Compliance Week Quotes Andy Burczyk on SOX 404 Decision
Small Cos. Escape SOX 404, Not Audit Scrutiny
By Tammy Whitehouse
The smallest of public companies may have won their long-fought battle to escape an audit of internal controls-but that doesn't mean they are free from scrutiny.
The Dodd-Frank Wall Street Reform and Consumer Protection Act gave small public companies (those with a market capitalization below $75 million) a permanent exemption from the Sarbanes-Oxley Section 404(b) requirement to obtain an audit of internal controls over financial reporting. The audit requirement was due to take effect for fiscal years ending on or after June 15, following numerous delays granted by the Securities and Exchange Commission as larger companies and regulators worked their way through monumental implementation issues.

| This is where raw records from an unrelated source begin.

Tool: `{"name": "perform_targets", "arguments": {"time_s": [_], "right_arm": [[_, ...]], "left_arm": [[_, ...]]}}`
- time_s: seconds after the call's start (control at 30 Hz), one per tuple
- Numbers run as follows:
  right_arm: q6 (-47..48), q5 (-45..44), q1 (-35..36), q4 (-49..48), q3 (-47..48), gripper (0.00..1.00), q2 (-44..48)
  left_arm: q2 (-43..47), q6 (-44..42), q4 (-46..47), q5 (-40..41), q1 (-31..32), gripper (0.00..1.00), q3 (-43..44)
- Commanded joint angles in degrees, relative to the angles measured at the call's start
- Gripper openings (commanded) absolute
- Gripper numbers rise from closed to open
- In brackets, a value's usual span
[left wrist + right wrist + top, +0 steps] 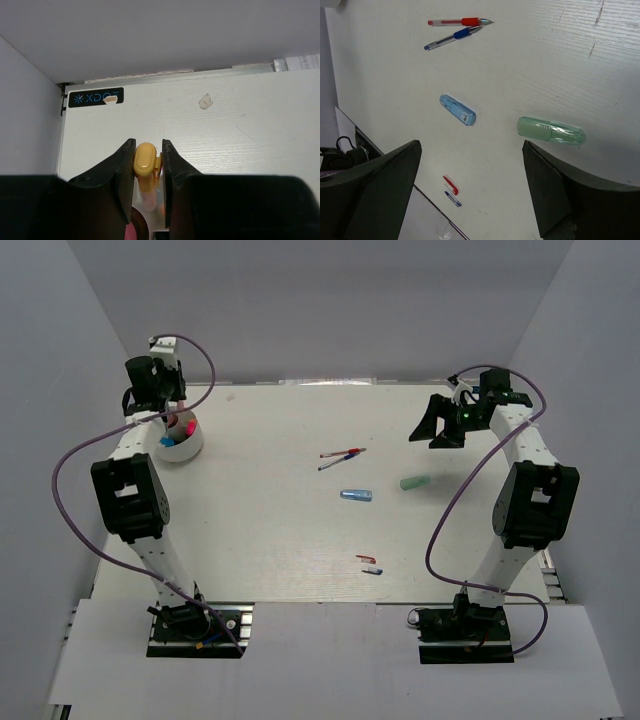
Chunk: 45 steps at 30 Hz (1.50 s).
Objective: Sort the stationery into containers
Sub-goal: Place the stationery into the container, then grab a piece of stationery with the right arm
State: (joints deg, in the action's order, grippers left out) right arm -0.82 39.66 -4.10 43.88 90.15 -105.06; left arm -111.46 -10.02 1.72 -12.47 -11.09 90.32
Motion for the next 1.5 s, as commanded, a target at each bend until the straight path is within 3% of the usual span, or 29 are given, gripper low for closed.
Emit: {"name": "perform_targets", "arguments": {"time_s": [0.0,0.07,0.17,0.2,0.33,0.63,0.8,0.9,1.0,1.1,1.23,1.27,1.33,1.47], "right_arm": [[2.31,1.65,-0.12,0.95,-0.06,0.87,0.99],[2.58,1.65,-0.12,1.03,0.11,0.87,0.90],[3.45,0.95,-0.12,1.56,0.20,0.87,0.91],[4.24,0.51,-0.03,1.74,0.20,0.87,0.90],[6.79,-0.98,-0.03,2.26,0.29,0.86,0.99],[12.86,-6.52,-0.03,2.71,-0.24,0.76,2.66],[18.82,-13.62,-0.03,3.67,-1.03,0.57,3.89],[26.90,-17.67,-0.03,6.30,-0.68,0.46,4.16],[36.55,-19.78,0.14,10.51,0.46,0.45,3.63],[41.58,-18.49,0.75,14.11,2.31,0.47,2.93],[40.39,-13.21,4.00,15.46,3.28,0.54,3.36],[39.41,-12.77,8.10,14.23,1.10,0.54,3.97],[36.26,-13.38,11.12,8.98,-1.80,0.56,5.82],[32.55,-17.42,19.63,2.88,-6.65,0.57,4.61]], "left_arm": [[2.21,-3.68,2.84,-2.29,-0.25,0.11,-2.69],[2.48,-4.30,4.00,-2.56,-0.25,0.19,-3.92],[1.95,-3.95,2.51,-2.04,-0.25,0.39,-2.79],[1.77,-3.78,2.33,-0.64,-0.25,0.54,-2.61],[2.56,-2.90,1.18,-0.28,-0.25,0.75,-1.99],[10.02,3.51,4.17,-6.95,-0.25,0.75,-4.28],[16.97,2.99,2.77,-12.57,0.90,0.71,-4.98],[19.26,0.01,-6.41,-22.04,0.90,0.72,-3.23],[20.49,-6.83,-18.36,-34.05,0.90,0.75,0.37],[21.98,-9.67,-23.58,-40.68,0.90,0.76,-0.32],[27.85,-4.07,-22.12,-41.76,0.90,0.77,-7.16],[29.18,-2.04,-20.71,-41.59,0.90,0.78,-11.44],[33.47,6.36,-14.75,-40.19,0.29,0.78,-15.77],[36.30,8.79,-18.22,-36.14,-0.25,0.78,-18.51]]}}
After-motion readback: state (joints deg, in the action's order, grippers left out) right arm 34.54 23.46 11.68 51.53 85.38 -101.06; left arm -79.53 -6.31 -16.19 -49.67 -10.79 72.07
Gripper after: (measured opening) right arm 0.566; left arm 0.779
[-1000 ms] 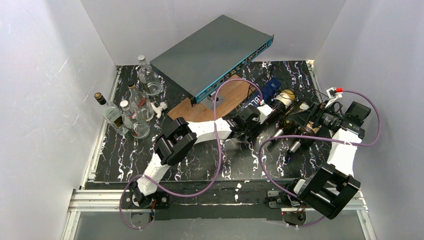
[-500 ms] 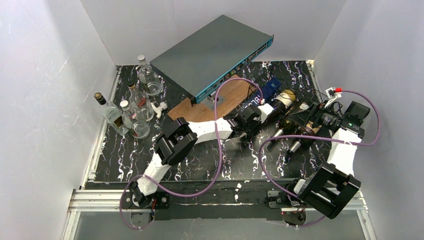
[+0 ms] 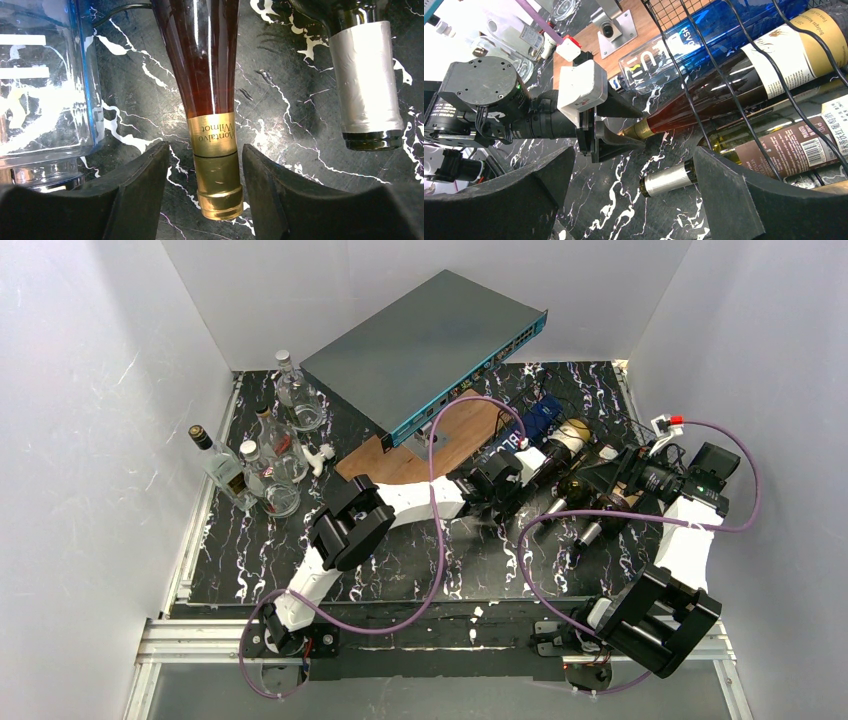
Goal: Take the wine bottle off the wine rack
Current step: Pick up the wine bottle from the wine rack.
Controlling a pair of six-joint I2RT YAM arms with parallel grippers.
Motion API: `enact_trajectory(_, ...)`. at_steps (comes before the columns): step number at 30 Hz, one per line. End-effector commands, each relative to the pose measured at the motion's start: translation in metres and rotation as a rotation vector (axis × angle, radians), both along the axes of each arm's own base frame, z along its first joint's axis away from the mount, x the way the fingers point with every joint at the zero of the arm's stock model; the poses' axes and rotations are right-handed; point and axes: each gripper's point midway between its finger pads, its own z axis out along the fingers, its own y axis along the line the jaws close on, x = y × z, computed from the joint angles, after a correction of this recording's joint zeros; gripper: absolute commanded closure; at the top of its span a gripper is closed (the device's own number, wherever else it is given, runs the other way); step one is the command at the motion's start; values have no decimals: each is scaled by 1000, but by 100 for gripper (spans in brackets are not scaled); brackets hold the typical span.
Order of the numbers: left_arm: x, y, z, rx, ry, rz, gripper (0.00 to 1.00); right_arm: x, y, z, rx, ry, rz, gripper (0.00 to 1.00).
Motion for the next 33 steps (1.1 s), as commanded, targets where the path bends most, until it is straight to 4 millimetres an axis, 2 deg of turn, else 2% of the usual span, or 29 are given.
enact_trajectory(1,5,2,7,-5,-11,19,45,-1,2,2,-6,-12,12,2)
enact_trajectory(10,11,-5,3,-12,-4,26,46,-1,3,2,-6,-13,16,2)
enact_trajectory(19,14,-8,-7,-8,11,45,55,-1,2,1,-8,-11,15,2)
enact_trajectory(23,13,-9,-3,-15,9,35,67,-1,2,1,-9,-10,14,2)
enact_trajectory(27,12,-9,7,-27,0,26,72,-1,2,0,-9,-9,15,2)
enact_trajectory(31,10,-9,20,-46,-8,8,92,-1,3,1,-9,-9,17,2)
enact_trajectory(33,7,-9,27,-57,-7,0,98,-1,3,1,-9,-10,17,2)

The legislation also requires some further study of the costs and benefits related to SOX compliance. The SEC is required to report to Congress within nine months how to "reduce the burden" of the audit of internal control over financial reporting even further for companies in the market cap range of $75 million to $250 million. Specifically, Congress wants to know if companies in that space would be more inclined to list their initial public offerings on U.S. exchanges if the audit requirements were either reduced or removed entirely.

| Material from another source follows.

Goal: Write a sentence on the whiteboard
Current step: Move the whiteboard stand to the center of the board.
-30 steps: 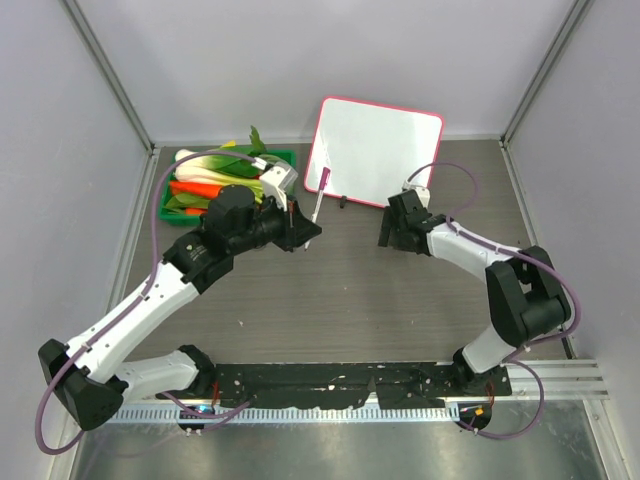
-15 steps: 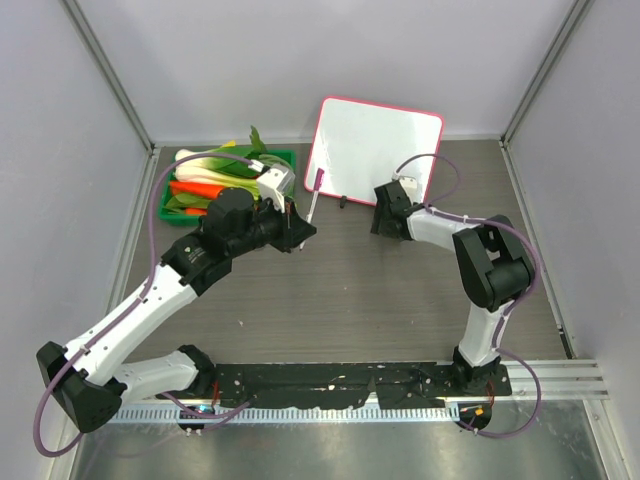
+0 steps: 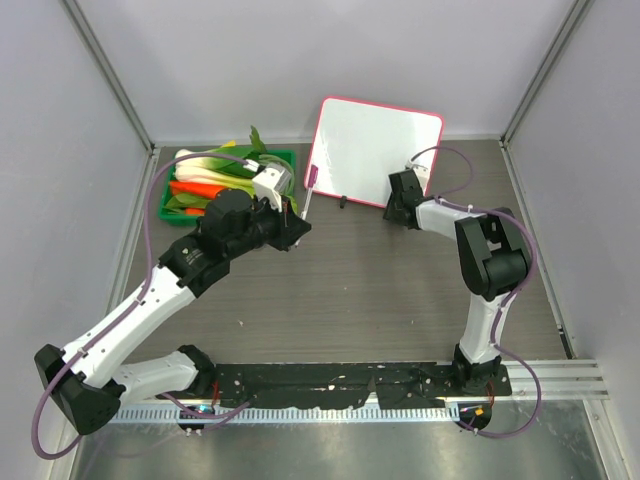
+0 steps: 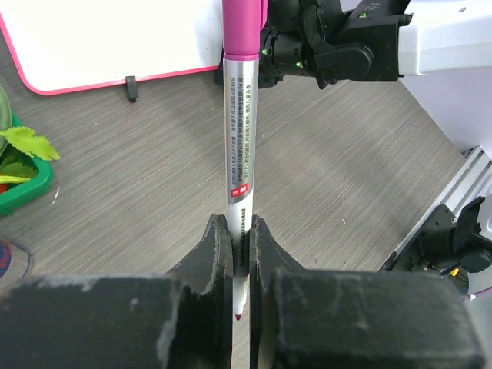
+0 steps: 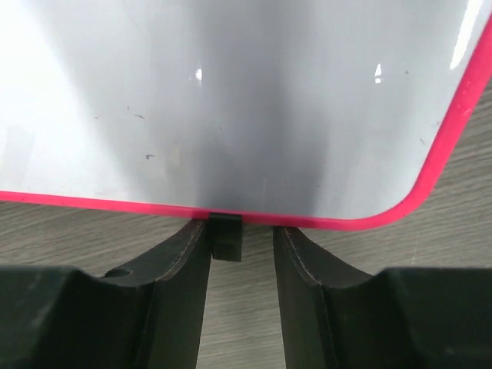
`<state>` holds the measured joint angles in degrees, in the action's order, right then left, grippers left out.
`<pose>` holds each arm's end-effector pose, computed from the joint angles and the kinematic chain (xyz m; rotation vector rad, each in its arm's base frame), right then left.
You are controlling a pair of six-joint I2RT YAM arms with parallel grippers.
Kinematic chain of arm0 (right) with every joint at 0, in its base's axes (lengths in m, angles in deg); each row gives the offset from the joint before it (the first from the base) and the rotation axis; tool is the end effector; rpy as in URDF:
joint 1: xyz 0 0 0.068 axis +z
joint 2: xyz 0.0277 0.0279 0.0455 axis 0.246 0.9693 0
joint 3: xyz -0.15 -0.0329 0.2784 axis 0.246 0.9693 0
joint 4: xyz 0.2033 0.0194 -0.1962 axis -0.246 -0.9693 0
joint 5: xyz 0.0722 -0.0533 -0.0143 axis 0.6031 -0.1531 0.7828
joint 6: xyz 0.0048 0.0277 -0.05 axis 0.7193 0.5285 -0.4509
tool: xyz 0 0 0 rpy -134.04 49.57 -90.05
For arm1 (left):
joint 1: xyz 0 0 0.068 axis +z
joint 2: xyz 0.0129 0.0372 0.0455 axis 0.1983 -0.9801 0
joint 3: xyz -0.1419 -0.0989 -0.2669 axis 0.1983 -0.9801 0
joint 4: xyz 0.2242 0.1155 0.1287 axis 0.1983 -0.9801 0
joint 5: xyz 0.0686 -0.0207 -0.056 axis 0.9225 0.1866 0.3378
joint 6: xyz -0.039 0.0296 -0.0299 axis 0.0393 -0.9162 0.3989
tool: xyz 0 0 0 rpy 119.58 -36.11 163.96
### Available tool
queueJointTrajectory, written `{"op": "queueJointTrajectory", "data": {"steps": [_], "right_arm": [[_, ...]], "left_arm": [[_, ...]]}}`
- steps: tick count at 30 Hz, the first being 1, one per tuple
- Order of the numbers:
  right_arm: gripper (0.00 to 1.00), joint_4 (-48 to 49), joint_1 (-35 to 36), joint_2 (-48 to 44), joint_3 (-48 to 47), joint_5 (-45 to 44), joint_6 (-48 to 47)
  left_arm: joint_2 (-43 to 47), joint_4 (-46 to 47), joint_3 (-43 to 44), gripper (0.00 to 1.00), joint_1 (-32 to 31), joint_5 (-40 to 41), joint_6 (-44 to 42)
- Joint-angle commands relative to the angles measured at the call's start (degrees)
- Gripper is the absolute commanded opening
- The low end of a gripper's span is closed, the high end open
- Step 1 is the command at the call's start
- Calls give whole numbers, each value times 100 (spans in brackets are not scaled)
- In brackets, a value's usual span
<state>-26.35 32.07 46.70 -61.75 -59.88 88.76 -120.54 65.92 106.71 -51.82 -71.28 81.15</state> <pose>0.4205 0.1233 0.1786 0.3484 2.3680 0.0297 0.1843 -0.1627 0.4171 0.4339 1.9218 -0.8067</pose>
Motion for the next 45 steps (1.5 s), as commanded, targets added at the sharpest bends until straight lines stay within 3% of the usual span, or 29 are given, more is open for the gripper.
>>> {"op": "queueJointTrajectory", "data": {"steps": [1,2,9,19,33,39,45], "right_arm": [[40,13,19,336,-10,348,10],[31,4,19,345,-10,322,1],[1,-145,19,222,200,260,-105],[1,-233,28,-463,1105,585,-122],[1,-1112,274,-2246,2292,1096,264],[1,-1244,678,-2897,2898,990,659],[1,-1402,1582,-3337,3311,630,1213]], "left_arm": [[2,111,43,0,-5,73,-92],[-7,120,61,0,-5,72,-92],[19,68,43,0,-5,37,-30],[221,41,-71,0,-5,-77,224],[432,41,-326,0,-14,-191,550],[555,129,-414,0,-5,-270,690],[661,129,-510,0,-5,-393,831]]}}
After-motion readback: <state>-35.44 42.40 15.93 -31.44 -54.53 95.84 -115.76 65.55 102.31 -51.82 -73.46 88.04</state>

The Dodd-Frank bill also tasks the Government Accountability Office to study how the 404(b) exemption will impact restatements, cost of capital, and investor confidence. Congress is looking for some further guidance on the costs and benefits of voluntary compliance with the audit of internal controls and whether exempted companies should be required to disclose to investors that they are not providing a 404(b) audit report. The GAO has a three-year timeframe to work on that study.
Andrew Burczyk, regional attest practice leader with audit firm Mayer Hoffman McCann, says the exemption improves relations between audit firms and their smaller public company clients. "The perceived value versus the cost of implementing (the internal control audit) was nebulous at best," he says. "As a result, it wasn't a service we really felt great about providing to our clients."
Burczyk says he expects, whether consciously or not, some smaller companies will ease up on controls now that they are free of the audit requirement. "Having less focus on controls by human nature is going to lead to less time spent on it and probably, as a result, weaker control environments," he says. "Is it going to be dramatic? No. It's going to be incremental."